The new bill suggests such permissiveness isn’t a great idea, proposing a “collateral bar” that would mean if you break the rules in one financial forum overseen by the SEC, you would be blacklisted from all the others, too.

In a similar vein, lawmakers are suggesting that felons and securities lawbreakers not be allowed to offer securities under Regulation D, the loosey-goosey rule that lets some companies sell securities without first registering with the SEC. Stand by for the outraged press releases from the Friends of Reg D Felons Association.

Paying Peanuts

— Should financial firms pay more for insurance?

Lawmakers are saying brokers should cough up additional money into a fund that reimburses investors when firms go under. The legislation suggests that members of the Securities Investor Protection Corp., or SIPC, pay 0.02 percent of their gross revenue each year into the fund to make investors whole when a firm fails. As of now, SIPC firms pay — are you ready for this? — a minimum of $150 a year. Not even Loehmann’s has ever boasted a better bargain.

— How about checking up on how well the SEC is doing its job?

Proving, perhaps, that they at least have a sense of humor, creators of the Dodd-Frank bill have suggested that the comptroller general of the U.S. submit a report to Congress every three years detailing the competence of the staff of the SEC and telling what the agency has done about employees “who have failed to perform their duties.”

Left to Imagination

It can only be left to the imagination how one measures job performance of rogue staffers caught running personal businesses and perusing porn on the job.
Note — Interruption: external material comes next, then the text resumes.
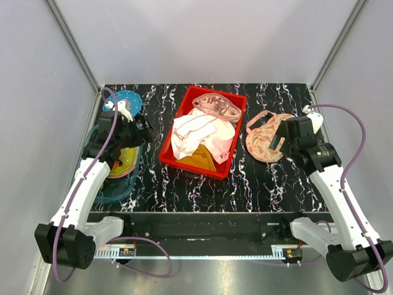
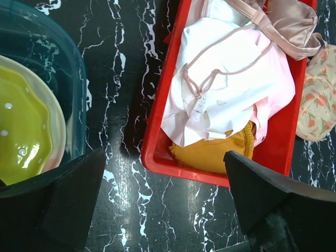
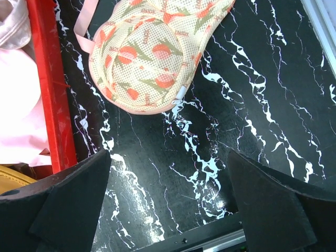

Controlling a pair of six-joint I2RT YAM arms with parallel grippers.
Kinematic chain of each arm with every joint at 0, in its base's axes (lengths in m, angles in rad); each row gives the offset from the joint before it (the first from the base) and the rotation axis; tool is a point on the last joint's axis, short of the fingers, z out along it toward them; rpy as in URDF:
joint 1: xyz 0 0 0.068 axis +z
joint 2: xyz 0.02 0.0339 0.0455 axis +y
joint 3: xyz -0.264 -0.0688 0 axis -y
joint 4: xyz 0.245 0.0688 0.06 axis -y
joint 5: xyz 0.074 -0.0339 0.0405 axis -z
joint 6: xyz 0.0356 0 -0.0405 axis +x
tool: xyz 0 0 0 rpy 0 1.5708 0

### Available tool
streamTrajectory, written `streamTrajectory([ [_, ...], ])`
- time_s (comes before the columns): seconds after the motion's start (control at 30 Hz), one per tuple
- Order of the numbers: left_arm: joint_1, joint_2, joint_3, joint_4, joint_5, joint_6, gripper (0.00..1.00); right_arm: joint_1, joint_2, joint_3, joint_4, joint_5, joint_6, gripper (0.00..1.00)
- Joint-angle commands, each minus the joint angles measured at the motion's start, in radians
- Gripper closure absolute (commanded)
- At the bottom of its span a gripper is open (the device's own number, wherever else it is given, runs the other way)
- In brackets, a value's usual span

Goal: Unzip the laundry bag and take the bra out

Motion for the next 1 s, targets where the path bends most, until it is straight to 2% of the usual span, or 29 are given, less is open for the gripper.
streamTrajectory([
  [0.0, 0.004, -0.011, 0.048, 0.04, 0.073, 0.029, 0.01, 0.002, 0.019, 0.002, 0.009, -0.022, 0.024, 0.0],
  [0.07, 0.001, 0.0, 0.068, 0.035, 0.105, 0.035, 0.01, 0.002, 0.028, -0.003, 0.011, -0.028, 0.017, 0.0],
  [0.17, -0.053, 0.041, 0.126, -0.018, 0.059, 0.061, 0.01, 0.0, 0.019, -0.044, 0.045, -0.048, 0.001, 0.0],
  [0.33, -0.253, 0.15, 0.254, -0.132, -0.021, 0.086, 0.01, -0.027, 0.018, -0.162, 0.147, -0.026, 0.007, 0.0],
  [0.37, -0.278, 0.173, 0.271, -0.132, -0.021, 0.069, 0.01, -0.05, 0.027, -0.175, 0.166, -0.052, 0.007, 0.0],
  [0.4, -0.325, 0.185, 0.277, -0.134, -0.018, 0.061, 0.01, -0.125, 0.036, -0.181, 0.201, -0.087, 0.007, 0.0],
  [0.5, -0.436, 0.242, 0.314, -0.138, -0.045, 0.043, 0.01, -0.261, 0.065, -0.228, 0.316, -0.331, 0.02, 0.0],
  [0.53, -0.462, 0.254, 0.321, -0.138, -0.051, 0.041, 0.01, -0.359, 0.09, -0.245, 0.344, -0.382, 0.03, 0.0],
  [0.63, -0.551, 0.323, 0.346, -0.135, -0.064, 0.014, 0.01, -0.45, 0.189, -0.255, 0.446, -0.512, 0.078, 0.0],
  [0.8, -0.68, 0.391, 0.39, -0.138, -0.07, -0.019, 0.01, -0.504, 0.378, -0.25, 0.587, -0.565, 0.141, 0.03],
  [0.97, -0.725, 0.409, 0.406, -0.14, -0.062, -0.035, 0.01, -0.53, 0.559, -0.256, 0.73, -0.582, 0.184, 0.19],
])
The comptroller would also track how well SEC-supervised associations like the Financial Industry Regulatory Authority do at things like managing their own funds.

Let’s hope we one day learn how it was that Finra bailed out of millions of dollars of its own auction-rate securities before they collapsed in 2007, while the poor-schmo investors Finra was supposed to protect were meanwhile being sold similar, doomed securities by many of Finra’s members.
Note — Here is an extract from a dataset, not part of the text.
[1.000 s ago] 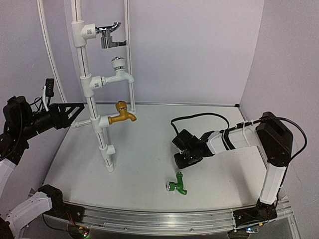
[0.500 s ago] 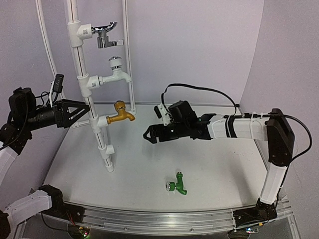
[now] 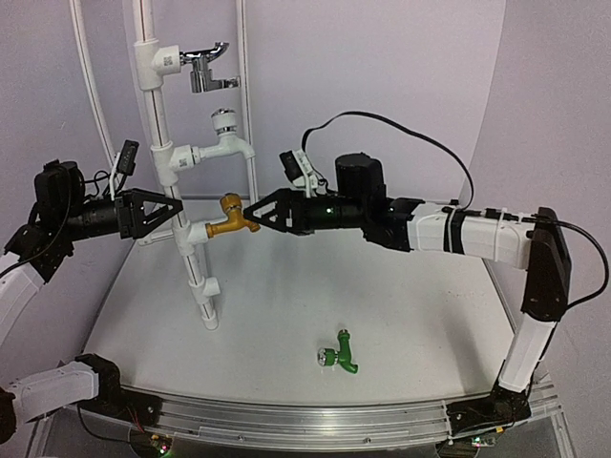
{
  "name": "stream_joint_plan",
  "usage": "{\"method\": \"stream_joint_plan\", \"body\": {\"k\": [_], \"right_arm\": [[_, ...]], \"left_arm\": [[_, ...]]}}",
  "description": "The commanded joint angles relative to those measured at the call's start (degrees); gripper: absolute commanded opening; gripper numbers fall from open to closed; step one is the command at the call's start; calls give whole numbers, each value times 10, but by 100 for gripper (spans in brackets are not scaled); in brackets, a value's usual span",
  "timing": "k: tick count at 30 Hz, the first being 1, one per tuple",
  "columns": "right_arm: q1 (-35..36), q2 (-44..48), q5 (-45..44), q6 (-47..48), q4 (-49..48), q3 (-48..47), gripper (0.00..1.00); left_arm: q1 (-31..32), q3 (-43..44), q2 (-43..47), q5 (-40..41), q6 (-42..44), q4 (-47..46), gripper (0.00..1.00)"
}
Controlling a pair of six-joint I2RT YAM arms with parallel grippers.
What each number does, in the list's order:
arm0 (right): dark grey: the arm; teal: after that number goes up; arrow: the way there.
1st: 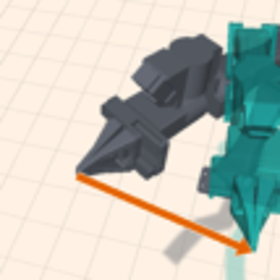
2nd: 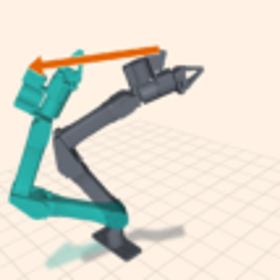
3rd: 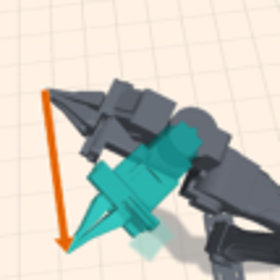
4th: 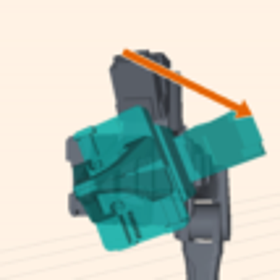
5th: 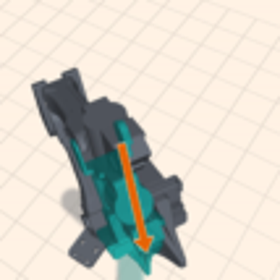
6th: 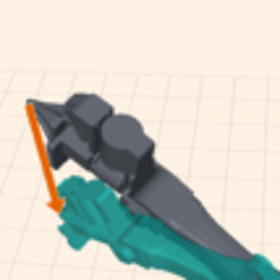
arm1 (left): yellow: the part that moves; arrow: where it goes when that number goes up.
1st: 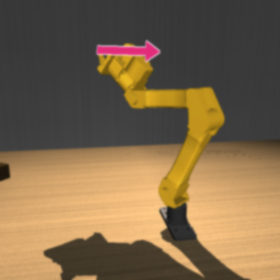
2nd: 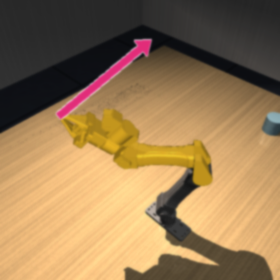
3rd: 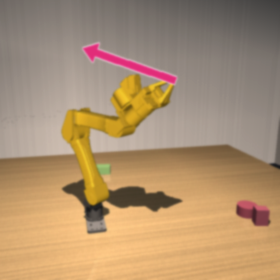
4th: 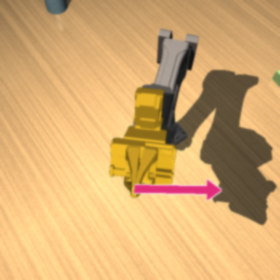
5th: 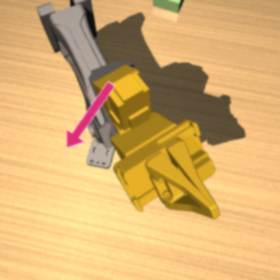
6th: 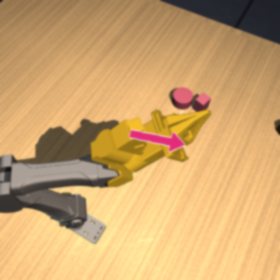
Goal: Install the water faucets
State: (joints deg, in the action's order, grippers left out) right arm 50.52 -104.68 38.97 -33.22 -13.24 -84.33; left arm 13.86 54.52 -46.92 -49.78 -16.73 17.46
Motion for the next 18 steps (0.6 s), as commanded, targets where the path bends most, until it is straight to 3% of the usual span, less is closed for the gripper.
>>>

Investors were considered, and sometimes helped, in the proposed legislation. But the bad smell of lobbyist tinkering wafts in too often. Studies provide helpful fodder for idle columnists but mean nothing to neglected investors who need action, not stall tactics, to move ahead, post-crisis.

Susan clearly touches all the bases while highlighting some glaring holes in the reform package. I guess our representatives can not truly withstand the heat thrown at them by Wall Street and their lobbyist friends.

Instead of mighty Casey striking out, this time Washington has struck out while American investors remain exposed. Reform? I do not think so. The more things change, the more they stay the same!! Wall Street-Washington incest remains in vogue! Bring your gas mask.